### [How to complete this task]
Please transcribe the data below exactly. Leave the pictures out.
=== Begin Enclosure ===
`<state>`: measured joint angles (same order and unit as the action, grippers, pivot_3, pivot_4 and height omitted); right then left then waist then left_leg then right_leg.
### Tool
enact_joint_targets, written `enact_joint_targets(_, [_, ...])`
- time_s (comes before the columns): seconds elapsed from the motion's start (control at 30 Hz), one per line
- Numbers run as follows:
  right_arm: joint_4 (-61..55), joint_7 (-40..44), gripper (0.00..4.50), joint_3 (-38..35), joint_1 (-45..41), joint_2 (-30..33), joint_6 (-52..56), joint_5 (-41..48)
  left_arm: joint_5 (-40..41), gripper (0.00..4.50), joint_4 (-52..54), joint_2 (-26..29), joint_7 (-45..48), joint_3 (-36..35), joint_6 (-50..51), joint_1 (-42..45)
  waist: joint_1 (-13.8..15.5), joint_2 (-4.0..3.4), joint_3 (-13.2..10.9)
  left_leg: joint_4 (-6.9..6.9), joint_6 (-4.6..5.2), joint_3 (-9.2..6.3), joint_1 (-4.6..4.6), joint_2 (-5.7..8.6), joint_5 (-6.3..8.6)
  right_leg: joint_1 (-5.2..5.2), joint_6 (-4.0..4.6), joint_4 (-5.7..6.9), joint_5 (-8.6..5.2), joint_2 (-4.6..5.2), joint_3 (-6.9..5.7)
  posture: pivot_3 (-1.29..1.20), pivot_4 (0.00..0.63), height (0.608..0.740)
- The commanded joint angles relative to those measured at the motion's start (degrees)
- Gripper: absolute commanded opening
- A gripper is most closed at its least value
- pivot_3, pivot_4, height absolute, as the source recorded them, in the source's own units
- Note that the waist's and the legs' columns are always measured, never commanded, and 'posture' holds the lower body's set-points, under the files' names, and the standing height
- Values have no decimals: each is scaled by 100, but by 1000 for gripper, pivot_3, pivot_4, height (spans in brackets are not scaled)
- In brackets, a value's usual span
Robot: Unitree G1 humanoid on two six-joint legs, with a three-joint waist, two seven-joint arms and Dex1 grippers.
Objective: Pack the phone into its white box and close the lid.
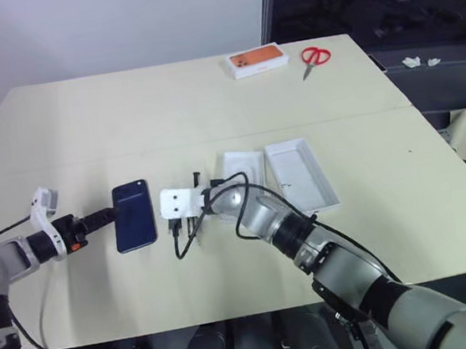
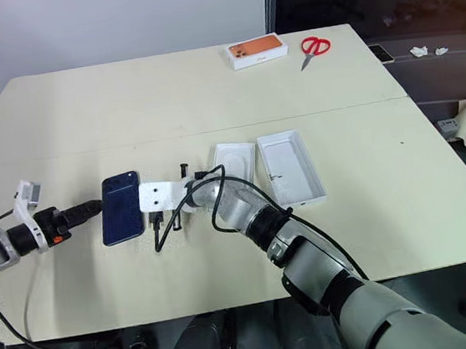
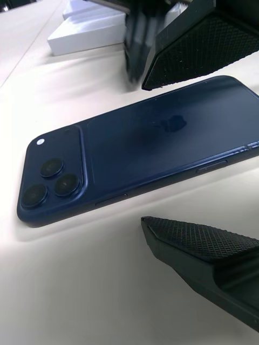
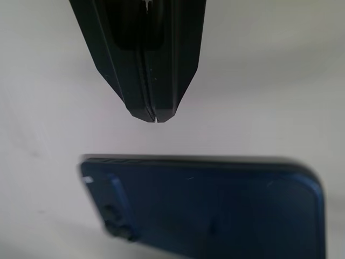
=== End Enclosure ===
### [Solved problem]
`<state>`: measured joint angles (same order and unit as the action, grippers, pivot_3, pivot_4 and height omitted); right then left then waist then left_leg then right_leg.
### Tool
enact_joint_targets, written `enact_joint_targets(_, [_, ...])`
- time_s (comes before the columns): seconds elapsed from the motion's start (control at 30 Hz), one per line
- Numbers run as follows:
  right_arm: joint_4 (-61..55), joint_7 (-40..44), gripper (0.00..4.50), joint_3 (-38..35), joint_1 (-45..41), joint_2 (-30..33), joint_6 (-52..56), joint_5 (-41..48)
  left_arm: joint_5 (-40..41), gripper (0.00..4.50), joint_4 (-52..54), joint_2 (-26..29), joint_7 (-45..48), joint_3 (-36..35), joint_6 (-50..51), joint_1 (-42..45)
  waist: joint_1 (-13.8..15.5), joint_2 (-4.0..3.4), joint_3 (-13.2..10.9)
  left_leg: joint_4 (-6.9..6.9), joint_6 (-4.6..5.2), joint_3 (-9.2..6.3), joint_1 (-4.6..4.6), joint_2 (-5.7..8.6), joint_5 (-6.3..8.6)
  right_leg: joint_1 (-5.2..5.2), joint_6 (-4.0..4.6), joint_4 (-5.7..6.9), joint_5 (-8.6..5.2), joint_2 (-4.6..5.2), joint_3 (-6.9..5.7)
  posture: pivot_3 (-1.29..1.20), pivot_4 (0.00..0.63), height (0.608..0.740)
- The commanded joint angles relative to those measured at the motion's start (degrees)
- Gripper: absolute commanded opening
- A gripper is most closed at its least value
- pivot_3, pivot_4, height absolute, as the source recorded them, in the source's own units
- Note that the waist's and the legs' columns are always measured, never commanded, and 'posture' holds the lower body's set-points, under the files' names, and the standing height
- Values have no decimals: each is scaled by 100, but by 1000 for gripper, pivot_3, pivot_4, height (spans in brackets are not scaled)
- In brackets, a value's usual span
Robot: Unitree G1 humanoid on two six-joint legs, with a three-joint waist, two seven-joint arms and Dex1 grippers.
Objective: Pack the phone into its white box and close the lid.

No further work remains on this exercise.